* What to produce *
Below are lines of data, and only some are wanted. Please repeat exactly those from the line that has "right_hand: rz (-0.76" through the line that has "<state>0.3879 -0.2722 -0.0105".
Task input Block Start
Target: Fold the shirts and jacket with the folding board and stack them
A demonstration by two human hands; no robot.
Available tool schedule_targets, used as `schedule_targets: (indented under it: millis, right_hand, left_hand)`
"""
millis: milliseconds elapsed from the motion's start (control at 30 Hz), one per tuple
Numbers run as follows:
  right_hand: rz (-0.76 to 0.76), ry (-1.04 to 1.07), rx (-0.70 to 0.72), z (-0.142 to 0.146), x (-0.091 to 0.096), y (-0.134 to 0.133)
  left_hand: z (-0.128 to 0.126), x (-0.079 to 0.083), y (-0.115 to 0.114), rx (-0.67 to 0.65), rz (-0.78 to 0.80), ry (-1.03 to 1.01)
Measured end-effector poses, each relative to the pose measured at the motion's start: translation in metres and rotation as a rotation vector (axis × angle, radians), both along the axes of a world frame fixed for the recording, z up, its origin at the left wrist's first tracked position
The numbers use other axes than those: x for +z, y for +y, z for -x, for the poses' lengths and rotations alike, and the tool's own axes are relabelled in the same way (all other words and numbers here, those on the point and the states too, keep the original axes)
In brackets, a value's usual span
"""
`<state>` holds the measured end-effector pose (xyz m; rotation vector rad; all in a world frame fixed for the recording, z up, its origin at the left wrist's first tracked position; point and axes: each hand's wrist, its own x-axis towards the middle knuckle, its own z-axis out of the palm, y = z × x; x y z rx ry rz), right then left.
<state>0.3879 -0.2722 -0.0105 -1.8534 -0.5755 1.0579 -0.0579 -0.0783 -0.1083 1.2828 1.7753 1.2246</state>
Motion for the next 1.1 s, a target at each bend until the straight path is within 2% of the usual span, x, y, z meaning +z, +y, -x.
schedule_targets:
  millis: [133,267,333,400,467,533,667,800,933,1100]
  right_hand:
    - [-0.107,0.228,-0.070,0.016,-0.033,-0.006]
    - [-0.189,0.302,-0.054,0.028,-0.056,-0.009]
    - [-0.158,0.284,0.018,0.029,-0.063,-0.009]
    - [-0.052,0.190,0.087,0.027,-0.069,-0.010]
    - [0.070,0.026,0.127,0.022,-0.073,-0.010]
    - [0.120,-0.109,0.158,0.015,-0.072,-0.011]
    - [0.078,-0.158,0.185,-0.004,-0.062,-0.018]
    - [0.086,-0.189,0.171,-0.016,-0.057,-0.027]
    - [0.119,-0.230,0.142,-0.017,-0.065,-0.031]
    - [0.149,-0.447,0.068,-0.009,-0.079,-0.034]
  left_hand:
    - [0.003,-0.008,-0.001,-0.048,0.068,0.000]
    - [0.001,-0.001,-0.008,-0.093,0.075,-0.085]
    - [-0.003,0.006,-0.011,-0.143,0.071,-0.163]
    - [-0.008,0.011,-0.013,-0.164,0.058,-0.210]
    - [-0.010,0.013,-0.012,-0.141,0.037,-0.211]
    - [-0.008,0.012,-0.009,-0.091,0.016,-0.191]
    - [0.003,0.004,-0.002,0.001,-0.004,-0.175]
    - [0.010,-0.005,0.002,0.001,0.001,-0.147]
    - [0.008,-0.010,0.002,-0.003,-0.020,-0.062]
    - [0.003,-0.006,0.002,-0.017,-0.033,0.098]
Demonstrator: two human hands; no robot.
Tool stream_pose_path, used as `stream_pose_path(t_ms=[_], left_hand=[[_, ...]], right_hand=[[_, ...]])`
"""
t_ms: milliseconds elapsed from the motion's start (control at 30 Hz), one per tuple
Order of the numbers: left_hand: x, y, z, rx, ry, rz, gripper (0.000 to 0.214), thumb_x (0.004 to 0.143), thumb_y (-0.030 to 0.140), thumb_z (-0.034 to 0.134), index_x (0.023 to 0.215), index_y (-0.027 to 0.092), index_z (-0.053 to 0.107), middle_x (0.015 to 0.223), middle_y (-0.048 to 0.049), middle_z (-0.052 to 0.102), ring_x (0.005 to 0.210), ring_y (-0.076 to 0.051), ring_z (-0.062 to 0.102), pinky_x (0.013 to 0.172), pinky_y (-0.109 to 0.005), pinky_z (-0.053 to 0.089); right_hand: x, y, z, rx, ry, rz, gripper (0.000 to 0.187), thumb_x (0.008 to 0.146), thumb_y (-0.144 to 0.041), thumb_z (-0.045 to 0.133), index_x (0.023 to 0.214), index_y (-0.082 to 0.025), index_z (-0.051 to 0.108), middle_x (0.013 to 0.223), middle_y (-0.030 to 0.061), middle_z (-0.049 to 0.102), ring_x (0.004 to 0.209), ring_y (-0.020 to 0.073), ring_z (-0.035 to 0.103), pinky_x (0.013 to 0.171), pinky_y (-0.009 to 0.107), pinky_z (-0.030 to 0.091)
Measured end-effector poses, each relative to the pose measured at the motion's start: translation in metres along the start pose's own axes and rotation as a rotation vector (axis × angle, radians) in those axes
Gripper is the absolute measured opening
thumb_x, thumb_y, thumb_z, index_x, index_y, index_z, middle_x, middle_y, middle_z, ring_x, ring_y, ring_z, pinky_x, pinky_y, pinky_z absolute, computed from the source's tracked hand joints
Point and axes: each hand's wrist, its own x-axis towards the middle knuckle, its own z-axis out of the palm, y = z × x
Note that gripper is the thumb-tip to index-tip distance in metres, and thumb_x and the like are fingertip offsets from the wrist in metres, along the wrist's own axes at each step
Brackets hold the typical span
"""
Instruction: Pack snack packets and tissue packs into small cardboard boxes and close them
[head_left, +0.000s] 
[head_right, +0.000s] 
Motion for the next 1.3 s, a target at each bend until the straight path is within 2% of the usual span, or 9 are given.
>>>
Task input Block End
* Result of this exercise *
  right_hand: rz (-0.76 to 0.76), ry (-1.04 to 1.07), rx (-0.70 to 0.72), z (-0.142 to 0.146), x (-0.091 to 0.096), y (-0.134 to 0.133)
  left_hand: z (-0.128 to 0.126), x (-0.079 to 0.083), y (-0.115 to 0.114), rx (-0.67 to 0.65), rz (-0.78 to 0.80), ry (-1.03 to 1.01)
Measured end-effector poses, each relative to the pose measured at the motion's start: translation in metres and rotation as a rotation vector (axis × angle, radians), both along the axes of a world frame fixed for the recording, z up, its origin at the left wrist's first tracked position
The numbers use other axes than those: x for +z, y for +y, z for -x, for the poses' lengths and rotations alike, and the tool's own axes are relabelled in the same way (all other words and numbers here, those on the point and the states too, keep the original axes)
In brackets, a value's usual span
"""
`<state>` holds the measured end-effector pose (xyz m; rotation vector rad; all in a world frame fixed for the recording, z up, its origin at the left wrist's first tracked position; point and axes: each hand's wrist, its own x-axis towards the middle knuckle, its own z-axis out of the palm, y = z × x; x y z rx ry rz), right then left.
<state>0.3879 -0.2722 -0.0105 -1.8534 -0.5755 1.0579 -0.0579 -0.0783 -0.1083 1.2828 1.7753 1.2246</state>

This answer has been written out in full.